Work to complete >> Images are to be excluded, and the rest of the data repeated exactly.

Data shown >>
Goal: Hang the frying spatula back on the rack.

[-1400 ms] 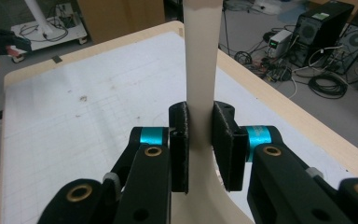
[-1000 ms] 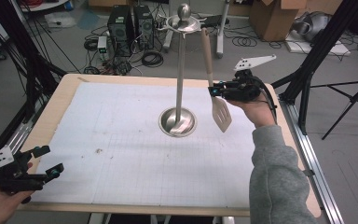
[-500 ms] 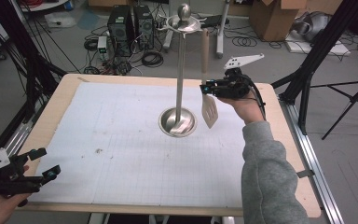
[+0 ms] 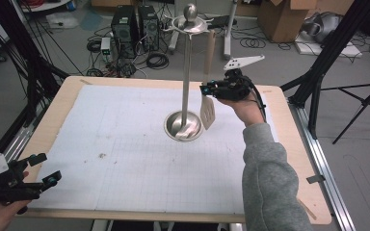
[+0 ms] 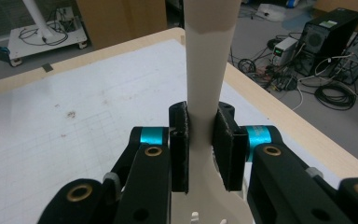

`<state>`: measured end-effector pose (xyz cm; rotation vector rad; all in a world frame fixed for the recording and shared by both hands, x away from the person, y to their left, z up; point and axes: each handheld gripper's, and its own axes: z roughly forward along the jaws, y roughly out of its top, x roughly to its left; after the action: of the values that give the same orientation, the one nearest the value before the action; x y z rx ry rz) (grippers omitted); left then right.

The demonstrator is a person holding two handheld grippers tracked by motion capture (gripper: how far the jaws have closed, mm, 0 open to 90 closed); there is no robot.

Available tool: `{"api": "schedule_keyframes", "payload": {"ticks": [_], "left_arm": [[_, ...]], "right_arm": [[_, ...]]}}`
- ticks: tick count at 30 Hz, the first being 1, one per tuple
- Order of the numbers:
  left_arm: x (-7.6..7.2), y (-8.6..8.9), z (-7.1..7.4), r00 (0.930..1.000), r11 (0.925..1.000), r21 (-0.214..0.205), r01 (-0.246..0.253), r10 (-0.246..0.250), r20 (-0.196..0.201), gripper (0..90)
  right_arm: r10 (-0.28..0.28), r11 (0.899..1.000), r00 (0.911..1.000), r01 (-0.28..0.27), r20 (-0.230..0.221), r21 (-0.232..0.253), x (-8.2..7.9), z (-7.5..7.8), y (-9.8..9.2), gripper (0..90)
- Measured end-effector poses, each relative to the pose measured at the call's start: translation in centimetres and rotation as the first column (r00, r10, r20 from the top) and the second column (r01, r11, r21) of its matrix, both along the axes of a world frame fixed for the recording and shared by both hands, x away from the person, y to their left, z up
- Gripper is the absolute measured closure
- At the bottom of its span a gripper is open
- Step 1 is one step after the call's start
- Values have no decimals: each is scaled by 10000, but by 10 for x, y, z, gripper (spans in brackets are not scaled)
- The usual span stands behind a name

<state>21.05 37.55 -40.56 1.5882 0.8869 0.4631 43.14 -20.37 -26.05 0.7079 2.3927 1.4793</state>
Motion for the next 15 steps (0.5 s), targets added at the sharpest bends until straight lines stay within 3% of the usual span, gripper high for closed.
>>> {"api": "schedule_keyframes", "payload": {"ticks": [15], "left_arm": [[-1,0,0,10000,10000,-24,-32,32,-9,41]], "right_arm": [[-126,9998,9999,127,-78,121,0,-1,1,744]]}}
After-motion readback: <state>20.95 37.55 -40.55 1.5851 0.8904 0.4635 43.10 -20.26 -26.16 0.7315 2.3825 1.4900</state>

Written solution >>
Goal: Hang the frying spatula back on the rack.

[-1400 ms] 
[-1000 ms] 
[-500 ms] 
[+0 ms] 
[+0 ms] 

`<state>`: measured end-effector pose (xyz cm; rotation vector rad; all in a world frame fixed for the recording and shared by both hands, x away from the person, y to their left, z up; point and axes: each handheld gripper's, and its own axes: z roughly forward along the jaws, y roughly out of its top, x roughly to its left; after the action: of the values that give the same orientation, the one nearest the value before the action; x y z rx ry rz) (grippers omitted); left then right.

The demonstrator is a person holding two handheld grippers tracked by motion capture (gripper: how far the jaws have closed, mm, 0 open to 90 closed); there is no robot.

Available tool: `{"api": "schedule_keyframes", "payload": {"ticks": [_], "left_arm": [[_, ...]], "right_arm": [[_, ...]]}}`
- ticks: tick count at 30 Hz, the first being 1, one per tuple
- Order of the numbers:
  left_arm: x (-7.6..7.2), y (-8.6..8.9), z (-7.1..7.4), r00 (0.930..1.000), r11 (0.925..1.000), r21 (-0.214..0.205), r01 (-0.246..0.253), r10 (-0.246..0.250), r20 (-0.196..0.201), gripper (0..90)
  right_arm: r10 (-0.28..0.28), r11 (0.899..1.000), r00 (0.911..1.000), r01 (-0.28..0.27), r20 (-0.230..0.221), r21 (-0.232..0.253), x (-8.2..7.9), z (-7.5..7.8), y (-9.8..9.2), gripper (0..90)
- Measured end-effector poses, each relative to the pose measured at the call's start: translation in centimetres and rotation as the first column (r00, r10, r20 from the top) and the second column (r01, r11, r21) of its matrix, both along the axes of a world frame fixed for the recording and shared by both hands, x away from the person, y to their left, z up
- Gripper is the absolute measured closure
- At the bottom of its span a gripper is open
- Step 1 is one step after the call's start
- Values have no decimals: each is scaled by 10000, but by 10 for x, y, z, gripper (spans in brackets are not scaled)
- The usual span stands behind a name

<state>21.05 37.55 -40.56 1.5882 0.8869 0.4631 43.14 -20.37 -26.05 0.7079 2.3927 1.4793</state>
Motion for the next 15 steps (0.5 s), targets added at the sharpest bends until straight lines stay within 3% of the usual span, gripper high for closed.
>>> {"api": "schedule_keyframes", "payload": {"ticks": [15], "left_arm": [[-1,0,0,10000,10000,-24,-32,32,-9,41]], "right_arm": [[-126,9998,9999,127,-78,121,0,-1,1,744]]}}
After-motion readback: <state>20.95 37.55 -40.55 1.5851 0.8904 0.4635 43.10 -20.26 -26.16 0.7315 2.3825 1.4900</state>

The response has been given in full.